I can't remember enough to be sure, but 'The Flaming Falcons' may well have been my very first Doc Savage novel. It's certainly one of the first few that I bought, from some long-forgotten market stall somewhere in northern England, but I have a feeling it may have been the first that I actually read. I have to say that, if it was, I didn't remember anything about it, but then that would have been maybe forty years ago. I can't remember why I went into the kitchen half the time.
It's easy to see on a fresh read why I'd have liked it and wanted more. It's a relatively straightforward Doc but an enjoyable one that features most of the usual shenanigans without the more annoying of them taking over. It's hardly the best in the series, but it's one of the most likeable, with a believable MacGuffin that's kept neatly obscured for the longest time, a cool mystery in the skull-coloured birds of the title and an alternation in locations that doesn't include New York. The first half takes place in Arizona, outside the town of Bowlegs, and, one long steamship journey later, the rest unfolds in Indo-Chinese jungles, at a ruined city, which is never a bad thing.
It's a Lester Dent novel and he cut this one down to the quick. While Fiesta Robertson does talk with Doc on the phone in chapter five, he doesn't actually make a physical appearance until chapter six, a quarter of the way into the book. Only two assistants join him this time out, which inevitably means Monk and Ham, though they're on top-banter-form with some memorable scenes that stand out over almost everything else. Renny, Johnny and Long Tom are away in Europe. And so they acquire a third helper who's not one of the team, Hobo Jones by name, who's very welcome. He's able, but also very jealous of Doc, given his growing fascination with Fiesta Robertson.
The setup is fun. Jones is the hobo you might expect, but someone who's living on his own terms for a set of reasons entirely his own. He's in Arizona and he stumbles on a strawstack he wants to sleep in, only to find it's surrounded by an electrified fence, really a disguise for a building and the apparent home of a naked, greased man who knows how to fight. That's mystery enough, but the man dies and a bird appears in the room with him, one who soon vanishes into a cloud of piercing white flame. He's not alone at this point, having been waylaid by a woman, Fiesta Robertson, who sees what he sees.

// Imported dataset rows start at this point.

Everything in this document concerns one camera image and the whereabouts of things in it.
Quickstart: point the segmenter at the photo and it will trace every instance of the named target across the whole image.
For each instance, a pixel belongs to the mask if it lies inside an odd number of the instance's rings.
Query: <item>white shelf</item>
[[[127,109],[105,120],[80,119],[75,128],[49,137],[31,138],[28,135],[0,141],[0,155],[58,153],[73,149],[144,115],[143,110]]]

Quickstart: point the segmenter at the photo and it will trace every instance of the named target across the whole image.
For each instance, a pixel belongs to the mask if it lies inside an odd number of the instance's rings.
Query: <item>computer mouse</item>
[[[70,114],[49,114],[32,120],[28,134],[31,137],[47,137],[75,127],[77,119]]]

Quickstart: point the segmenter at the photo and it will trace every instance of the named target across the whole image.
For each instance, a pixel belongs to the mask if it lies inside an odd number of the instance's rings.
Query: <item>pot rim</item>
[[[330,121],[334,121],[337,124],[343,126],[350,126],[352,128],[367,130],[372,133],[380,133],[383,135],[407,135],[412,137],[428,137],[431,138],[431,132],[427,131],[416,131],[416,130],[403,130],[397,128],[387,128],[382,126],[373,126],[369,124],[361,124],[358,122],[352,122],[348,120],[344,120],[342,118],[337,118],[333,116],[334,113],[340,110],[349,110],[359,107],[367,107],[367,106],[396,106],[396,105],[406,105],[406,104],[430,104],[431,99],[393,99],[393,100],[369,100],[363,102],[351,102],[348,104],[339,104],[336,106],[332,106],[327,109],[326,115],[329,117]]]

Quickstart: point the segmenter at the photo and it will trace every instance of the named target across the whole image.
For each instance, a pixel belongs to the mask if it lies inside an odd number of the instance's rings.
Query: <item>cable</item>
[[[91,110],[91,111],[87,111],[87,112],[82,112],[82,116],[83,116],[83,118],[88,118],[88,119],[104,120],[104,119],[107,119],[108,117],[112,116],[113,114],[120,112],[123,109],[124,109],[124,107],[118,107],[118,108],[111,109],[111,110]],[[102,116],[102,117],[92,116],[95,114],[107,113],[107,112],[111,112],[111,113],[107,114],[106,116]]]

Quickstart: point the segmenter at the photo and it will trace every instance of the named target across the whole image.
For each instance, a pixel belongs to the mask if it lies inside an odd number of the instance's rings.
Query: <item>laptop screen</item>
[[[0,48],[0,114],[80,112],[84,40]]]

They escape the strawstack and what she calls a witch's chicken and they escape the armed men who attempt to kill them, but they're split up. Fiesta makes it to her car and to her room in Bowlegs, only to find that the hotel won't stake her a long distance phone call to New York or the airport a ticket for a plane there. Well, until Doc Savage comes up in both conversations. Suddenly, they're willing to do all those things and more, because "We've heard a little about Doc Savage."
Eventually Doc shows up, already ahead of the game, and Monk and Ham aren't far behind, but they have some mysteries to solve. It seems that there are two gangs in play, who are fighting each other, and it takes a letter to Fiesta from her brother Dave to explain what's going on. One lot, presumably led by Fenter Bain, are growing bizarre yellow vegetables by the strawstack in Arizona and they are the ones putting Dave's horticultural skills to forcible use somewhere in Indo-China. The other bunch have stolen those vegetables and so nudged their enemies back to Indo-China, to which they pursue them for reasons as yet unknown.

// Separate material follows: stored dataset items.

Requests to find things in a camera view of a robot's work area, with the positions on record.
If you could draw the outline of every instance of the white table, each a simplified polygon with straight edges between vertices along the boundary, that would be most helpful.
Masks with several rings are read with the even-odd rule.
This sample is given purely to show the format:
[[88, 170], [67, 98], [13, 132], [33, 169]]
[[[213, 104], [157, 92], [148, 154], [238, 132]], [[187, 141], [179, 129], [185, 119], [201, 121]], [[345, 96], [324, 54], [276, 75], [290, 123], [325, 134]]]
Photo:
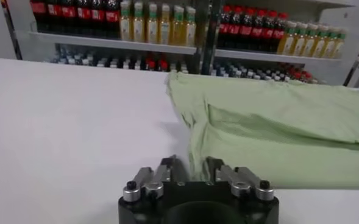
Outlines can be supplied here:
[[[187, 160], [166, 74], [0, 59], [0, 224], [117, 223], [142, 166]], [[359, 191], [277, 190], [280, 223], [359, 223]]]

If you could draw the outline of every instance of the shelf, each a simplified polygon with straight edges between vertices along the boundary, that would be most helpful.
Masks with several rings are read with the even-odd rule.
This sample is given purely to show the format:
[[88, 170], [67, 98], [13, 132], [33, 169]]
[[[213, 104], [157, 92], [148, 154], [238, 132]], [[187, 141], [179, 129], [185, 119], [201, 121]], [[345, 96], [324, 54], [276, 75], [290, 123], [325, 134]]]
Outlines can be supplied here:
[[258, 60], [258, 61], [275, 61], [275, 62], [285, 62], [285, 63], [338, 63], [338, 59], [328, 59], [328, 58], [308, 58], [308, 57], [297, 57], [297, 56], [288, 56], [288, 55], [279, 55], [279, 54], [265, 54], [259, 52], [248, 52], [248, 51], [228, 51], [217, 49], [215, 52], [215, 57], [223, 58], [237, 58], [237, 59], [246, 59], [246, 60]]
[[31, 37], [39, 39], [40, 41], [49, 42], [49, 43], [74, 44], [74, 45], [94, 46], [94, 47], [110, 47], [110, 48], [129, 49], [136, 51], [153, 51], [153, 52], [187, 54], [187, 55], [193, 55], [197, 51], [195, 47], [139, 43], [139, 42], [130, 42], [130, 41], [122, 41], [122, 40], [78, 37], [78, 36], [58, 35], [51, 33], [39, 33], [39, 32], [31, 32], [31, 31], [29, 31], [28, 34]]

And so we go. We don't know who runs either side. We don't know why the muskmelons are a worthy MacGuffin for everyone. We don't know why Arizona or Indo-China. We have no idea where the ruins of an ancient city come in. We have a pretty solid idea of the framework of what's going on but none of the details that will bring sense to it. And, of course, we don't know anything about these flaming falcons, except that they can tail Fiesta's car effortlessly at fifty miles per hour. In many ways, while the muskmelons are the MacGuffin for the characters, the flaming falcons are the MacGuffin for us. They caught my interest immediately and kept me guessing until the final chapter.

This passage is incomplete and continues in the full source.